The Slovak Foreign Ministry believes that the initiative of MPs for the Russian Communist Party that recognises participants in the invasion of Czechoslovakia by Warsaw Pact countries as veterans, is in stark contrast with the spirit of the treaty on friendly relations and cooperation between the Slovak Republic and the Russian Federation signed back in 1993.
Most historians agree that the armed forces of five Warsaw Pact countries invaded Czechoslovakia on August 21, 1968 ending the hopes of Slovaks and Czechs for the “socialism with a human face” envisioned by the communist leader at the time, Alexander Dubček.
The occupation was followed by the process of so-called normalisation in the 1970s, which clamped down on personal freedoms.

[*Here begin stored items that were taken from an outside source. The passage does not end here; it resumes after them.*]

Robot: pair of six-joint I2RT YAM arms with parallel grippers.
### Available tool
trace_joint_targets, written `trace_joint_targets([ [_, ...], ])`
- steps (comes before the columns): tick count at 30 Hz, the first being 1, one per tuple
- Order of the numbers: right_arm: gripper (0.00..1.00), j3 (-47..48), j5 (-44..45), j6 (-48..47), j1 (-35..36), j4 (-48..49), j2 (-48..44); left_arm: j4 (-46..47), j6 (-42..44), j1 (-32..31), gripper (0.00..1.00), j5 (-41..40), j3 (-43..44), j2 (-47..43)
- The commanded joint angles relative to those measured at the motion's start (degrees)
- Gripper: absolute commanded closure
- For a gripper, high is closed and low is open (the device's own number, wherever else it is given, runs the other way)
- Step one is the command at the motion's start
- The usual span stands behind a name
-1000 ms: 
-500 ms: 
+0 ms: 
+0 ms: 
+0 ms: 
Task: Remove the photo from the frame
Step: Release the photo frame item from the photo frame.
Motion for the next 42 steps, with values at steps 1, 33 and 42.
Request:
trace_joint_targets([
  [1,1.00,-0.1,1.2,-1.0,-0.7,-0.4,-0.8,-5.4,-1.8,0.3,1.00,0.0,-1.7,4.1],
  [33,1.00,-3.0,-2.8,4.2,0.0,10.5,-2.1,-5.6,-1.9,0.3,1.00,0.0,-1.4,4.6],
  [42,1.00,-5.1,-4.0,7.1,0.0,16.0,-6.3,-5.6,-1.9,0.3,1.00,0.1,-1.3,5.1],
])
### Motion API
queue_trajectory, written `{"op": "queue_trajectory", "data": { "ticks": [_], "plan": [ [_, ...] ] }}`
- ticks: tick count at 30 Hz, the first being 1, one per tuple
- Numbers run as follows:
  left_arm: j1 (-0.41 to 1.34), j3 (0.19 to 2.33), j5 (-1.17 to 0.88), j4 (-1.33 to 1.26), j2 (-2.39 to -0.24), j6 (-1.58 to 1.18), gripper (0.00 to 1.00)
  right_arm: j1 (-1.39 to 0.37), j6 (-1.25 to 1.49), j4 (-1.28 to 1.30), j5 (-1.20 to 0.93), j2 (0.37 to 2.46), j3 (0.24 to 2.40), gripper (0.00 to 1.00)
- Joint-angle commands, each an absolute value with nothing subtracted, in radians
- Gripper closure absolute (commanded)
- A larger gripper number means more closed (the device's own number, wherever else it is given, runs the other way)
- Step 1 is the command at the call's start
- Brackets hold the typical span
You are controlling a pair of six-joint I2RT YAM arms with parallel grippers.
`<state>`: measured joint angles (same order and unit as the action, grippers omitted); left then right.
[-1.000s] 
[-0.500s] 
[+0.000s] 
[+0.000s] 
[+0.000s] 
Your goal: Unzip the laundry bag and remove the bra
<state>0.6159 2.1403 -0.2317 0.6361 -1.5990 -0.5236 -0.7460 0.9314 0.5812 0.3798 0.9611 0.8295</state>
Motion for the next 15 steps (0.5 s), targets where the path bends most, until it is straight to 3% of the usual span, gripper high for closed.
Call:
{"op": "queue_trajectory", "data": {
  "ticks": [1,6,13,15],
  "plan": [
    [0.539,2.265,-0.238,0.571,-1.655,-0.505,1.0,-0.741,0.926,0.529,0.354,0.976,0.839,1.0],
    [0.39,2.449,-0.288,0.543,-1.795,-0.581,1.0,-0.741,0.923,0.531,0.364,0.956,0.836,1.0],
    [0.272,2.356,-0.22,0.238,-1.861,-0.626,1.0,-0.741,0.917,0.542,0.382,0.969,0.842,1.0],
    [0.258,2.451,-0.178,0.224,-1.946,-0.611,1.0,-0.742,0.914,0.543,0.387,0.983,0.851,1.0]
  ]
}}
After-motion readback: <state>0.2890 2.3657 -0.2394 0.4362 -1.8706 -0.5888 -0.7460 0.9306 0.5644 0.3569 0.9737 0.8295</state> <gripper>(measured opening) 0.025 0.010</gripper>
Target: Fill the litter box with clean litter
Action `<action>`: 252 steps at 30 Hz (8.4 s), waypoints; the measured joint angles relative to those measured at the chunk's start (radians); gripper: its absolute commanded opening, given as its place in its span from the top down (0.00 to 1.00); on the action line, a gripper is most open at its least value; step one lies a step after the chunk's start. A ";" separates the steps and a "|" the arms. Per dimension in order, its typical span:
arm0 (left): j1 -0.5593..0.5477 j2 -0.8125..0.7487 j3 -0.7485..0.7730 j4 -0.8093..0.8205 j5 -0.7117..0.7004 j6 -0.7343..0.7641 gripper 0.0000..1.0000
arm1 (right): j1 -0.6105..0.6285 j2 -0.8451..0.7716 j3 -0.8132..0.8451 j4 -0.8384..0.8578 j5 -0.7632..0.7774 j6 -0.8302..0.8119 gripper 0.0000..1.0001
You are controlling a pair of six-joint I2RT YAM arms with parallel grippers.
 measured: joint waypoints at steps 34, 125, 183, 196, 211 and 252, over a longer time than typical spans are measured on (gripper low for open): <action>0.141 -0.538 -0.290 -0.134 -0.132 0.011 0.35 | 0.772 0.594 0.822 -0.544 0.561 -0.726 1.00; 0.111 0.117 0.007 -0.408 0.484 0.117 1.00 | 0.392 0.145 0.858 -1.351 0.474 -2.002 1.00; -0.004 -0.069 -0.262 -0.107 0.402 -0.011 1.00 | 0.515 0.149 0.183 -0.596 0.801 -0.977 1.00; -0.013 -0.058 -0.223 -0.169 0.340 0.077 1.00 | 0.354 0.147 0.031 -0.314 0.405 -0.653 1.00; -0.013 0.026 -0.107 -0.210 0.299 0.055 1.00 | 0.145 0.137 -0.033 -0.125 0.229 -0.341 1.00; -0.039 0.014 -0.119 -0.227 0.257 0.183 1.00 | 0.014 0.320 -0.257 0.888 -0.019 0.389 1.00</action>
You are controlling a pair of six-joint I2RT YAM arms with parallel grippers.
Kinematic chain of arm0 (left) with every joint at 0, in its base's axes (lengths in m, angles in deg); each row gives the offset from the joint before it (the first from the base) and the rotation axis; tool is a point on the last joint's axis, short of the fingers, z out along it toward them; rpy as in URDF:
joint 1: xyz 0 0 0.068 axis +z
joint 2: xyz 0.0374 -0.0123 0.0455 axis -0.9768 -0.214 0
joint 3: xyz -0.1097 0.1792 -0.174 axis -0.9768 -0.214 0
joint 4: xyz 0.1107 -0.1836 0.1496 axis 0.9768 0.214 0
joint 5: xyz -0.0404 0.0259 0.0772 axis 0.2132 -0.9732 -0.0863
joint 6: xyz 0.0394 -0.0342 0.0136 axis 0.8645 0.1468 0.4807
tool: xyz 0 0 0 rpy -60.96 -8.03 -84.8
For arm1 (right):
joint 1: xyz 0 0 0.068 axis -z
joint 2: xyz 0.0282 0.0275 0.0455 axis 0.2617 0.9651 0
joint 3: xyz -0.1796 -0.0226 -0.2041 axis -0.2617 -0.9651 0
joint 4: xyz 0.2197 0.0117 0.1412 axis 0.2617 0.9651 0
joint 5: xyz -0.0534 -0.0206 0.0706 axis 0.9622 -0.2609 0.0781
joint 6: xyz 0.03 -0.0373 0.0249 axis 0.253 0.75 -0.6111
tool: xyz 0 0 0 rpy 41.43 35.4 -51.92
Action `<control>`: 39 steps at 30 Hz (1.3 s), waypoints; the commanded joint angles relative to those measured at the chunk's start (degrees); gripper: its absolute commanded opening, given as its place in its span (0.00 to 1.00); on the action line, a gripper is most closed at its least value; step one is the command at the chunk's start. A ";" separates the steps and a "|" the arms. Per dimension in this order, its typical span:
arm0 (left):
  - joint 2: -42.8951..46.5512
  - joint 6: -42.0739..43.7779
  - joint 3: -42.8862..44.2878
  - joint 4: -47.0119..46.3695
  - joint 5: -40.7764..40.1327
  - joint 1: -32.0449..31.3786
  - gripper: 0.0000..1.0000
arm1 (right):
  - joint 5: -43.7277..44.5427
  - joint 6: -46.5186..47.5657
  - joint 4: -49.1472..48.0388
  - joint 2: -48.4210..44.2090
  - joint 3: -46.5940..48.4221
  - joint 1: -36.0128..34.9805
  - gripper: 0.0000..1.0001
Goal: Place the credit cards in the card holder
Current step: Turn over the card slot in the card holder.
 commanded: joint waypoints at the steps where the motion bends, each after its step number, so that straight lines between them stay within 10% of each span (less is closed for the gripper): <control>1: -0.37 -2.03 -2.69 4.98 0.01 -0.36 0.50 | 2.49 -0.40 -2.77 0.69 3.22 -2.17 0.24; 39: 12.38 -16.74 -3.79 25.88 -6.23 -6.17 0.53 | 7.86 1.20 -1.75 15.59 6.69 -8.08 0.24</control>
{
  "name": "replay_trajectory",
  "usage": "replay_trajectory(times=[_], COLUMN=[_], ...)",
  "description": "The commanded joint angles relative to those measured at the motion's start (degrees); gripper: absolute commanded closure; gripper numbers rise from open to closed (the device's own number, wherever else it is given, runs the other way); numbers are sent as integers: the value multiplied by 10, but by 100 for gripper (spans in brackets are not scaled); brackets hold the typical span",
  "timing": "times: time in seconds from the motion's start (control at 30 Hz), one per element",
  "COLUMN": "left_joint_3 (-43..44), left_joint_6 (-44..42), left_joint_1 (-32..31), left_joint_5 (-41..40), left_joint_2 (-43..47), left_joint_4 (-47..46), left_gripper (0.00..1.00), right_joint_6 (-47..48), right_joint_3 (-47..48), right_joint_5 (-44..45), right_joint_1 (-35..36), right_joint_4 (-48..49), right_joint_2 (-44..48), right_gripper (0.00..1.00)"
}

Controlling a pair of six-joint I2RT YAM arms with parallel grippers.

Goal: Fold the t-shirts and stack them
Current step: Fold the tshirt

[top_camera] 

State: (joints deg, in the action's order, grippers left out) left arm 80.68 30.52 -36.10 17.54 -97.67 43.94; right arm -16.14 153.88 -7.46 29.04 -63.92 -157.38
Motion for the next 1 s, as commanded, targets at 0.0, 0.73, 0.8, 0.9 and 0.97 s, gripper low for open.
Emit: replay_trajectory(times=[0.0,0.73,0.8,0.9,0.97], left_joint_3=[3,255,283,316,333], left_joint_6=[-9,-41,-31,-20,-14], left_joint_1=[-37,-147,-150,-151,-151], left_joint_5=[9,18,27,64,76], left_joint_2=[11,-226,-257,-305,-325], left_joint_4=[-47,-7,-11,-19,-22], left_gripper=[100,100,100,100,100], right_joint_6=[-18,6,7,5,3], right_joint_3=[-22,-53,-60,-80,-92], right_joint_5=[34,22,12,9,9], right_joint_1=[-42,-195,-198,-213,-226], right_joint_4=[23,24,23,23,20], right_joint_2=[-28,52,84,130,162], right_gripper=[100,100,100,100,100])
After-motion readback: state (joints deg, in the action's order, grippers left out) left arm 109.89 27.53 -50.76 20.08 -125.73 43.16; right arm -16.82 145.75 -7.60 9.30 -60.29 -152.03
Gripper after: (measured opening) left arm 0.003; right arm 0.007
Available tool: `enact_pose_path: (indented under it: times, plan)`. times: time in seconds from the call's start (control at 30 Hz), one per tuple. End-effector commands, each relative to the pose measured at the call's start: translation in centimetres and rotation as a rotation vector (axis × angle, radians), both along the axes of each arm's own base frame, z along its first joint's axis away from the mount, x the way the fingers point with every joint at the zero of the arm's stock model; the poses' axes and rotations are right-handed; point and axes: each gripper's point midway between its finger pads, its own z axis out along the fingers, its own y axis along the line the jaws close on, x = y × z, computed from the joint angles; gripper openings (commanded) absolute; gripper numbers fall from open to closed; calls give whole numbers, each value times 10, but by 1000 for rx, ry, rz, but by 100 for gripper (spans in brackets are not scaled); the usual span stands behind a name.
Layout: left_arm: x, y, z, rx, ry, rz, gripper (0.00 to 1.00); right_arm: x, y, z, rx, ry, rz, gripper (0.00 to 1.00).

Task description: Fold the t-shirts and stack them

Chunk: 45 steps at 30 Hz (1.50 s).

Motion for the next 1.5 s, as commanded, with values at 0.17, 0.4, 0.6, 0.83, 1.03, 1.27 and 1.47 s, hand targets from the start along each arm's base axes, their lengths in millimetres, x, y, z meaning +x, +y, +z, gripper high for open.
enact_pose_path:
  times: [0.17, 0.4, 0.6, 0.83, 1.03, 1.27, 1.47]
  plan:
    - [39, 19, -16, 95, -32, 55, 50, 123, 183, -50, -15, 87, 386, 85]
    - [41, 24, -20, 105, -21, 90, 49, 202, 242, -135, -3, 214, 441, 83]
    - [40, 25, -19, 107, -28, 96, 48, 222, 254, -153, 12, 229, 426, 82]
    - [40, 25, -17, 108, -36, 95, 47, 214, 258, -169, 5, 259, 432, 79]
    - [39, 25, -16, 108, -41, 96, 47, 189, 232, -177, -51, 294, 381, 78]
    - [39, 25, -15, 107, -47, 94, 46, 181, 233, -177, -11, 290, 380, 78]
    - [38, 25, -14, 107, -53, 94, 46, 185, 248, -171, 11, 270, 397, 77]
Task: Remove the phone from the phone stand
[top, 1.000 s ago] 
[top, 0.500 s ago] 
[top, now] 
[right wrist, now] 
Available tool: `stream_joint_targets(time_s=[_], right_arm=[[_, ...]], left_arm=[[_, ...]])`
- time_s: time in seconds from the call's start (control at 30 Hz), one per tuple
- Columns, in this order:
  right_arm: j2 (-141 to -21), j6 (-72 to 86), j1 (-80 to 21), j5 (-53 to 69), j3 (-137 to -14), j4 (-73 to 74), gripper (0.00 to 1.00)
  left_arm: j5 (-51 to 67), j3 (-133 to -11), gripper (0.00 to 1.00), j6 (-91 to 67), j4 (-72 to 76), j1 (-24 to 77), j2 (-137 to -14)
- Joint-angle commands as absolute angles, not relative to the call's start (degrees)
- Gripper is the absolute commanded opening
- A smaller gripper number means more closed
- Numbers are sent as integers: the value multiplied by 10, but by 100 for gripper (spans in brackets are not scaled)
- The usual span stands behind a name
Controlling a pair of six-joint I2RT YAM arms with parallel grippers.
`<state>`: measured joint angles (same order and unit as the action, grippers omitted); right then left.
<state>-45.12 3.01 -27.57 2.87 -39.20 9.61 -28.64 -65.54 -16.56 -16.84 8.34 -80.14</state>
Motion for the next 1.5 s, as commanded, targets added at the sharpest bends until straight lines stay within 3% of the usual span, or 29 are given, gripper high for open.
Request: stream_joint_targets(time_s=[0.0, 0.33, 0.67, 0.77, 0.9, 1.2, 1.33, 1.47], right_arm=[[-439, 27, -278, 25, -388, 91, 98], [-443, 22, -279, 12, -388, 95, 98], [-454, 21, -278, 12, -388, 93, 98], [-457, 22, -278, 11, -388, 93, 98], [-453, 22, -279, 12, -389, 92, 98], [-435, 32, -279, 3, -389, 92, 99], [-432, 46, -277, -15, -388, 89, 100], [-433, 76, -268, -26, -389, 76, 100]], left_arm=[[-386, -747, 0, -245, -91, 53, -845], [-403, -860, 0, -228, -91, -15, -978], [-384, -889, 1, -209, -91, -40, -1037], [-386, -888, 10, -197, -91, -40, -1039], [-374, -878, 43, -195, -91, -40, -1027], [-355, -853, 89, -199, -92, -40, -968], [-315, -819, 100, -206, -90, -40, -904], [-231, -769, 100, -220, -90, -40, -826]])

Three communist MPs in Russia’s Duma have proposed that Soviet-era soldiers who served during the invasion be afforded war veteran status. The MPs said the aim of “Operation Danube” had been to quell a revolution that the opposition in Czechoslovakia had been preparing with the support of Western states, Radio Prague reported on June 7.
The ministry points out that in the preamble of the treaty it is written that, “the two sides have condemned the trampling of the principles of international law in 1968, as well as the further unjustifiable presence of Soviet troops in the territory of Czechoslovakia”.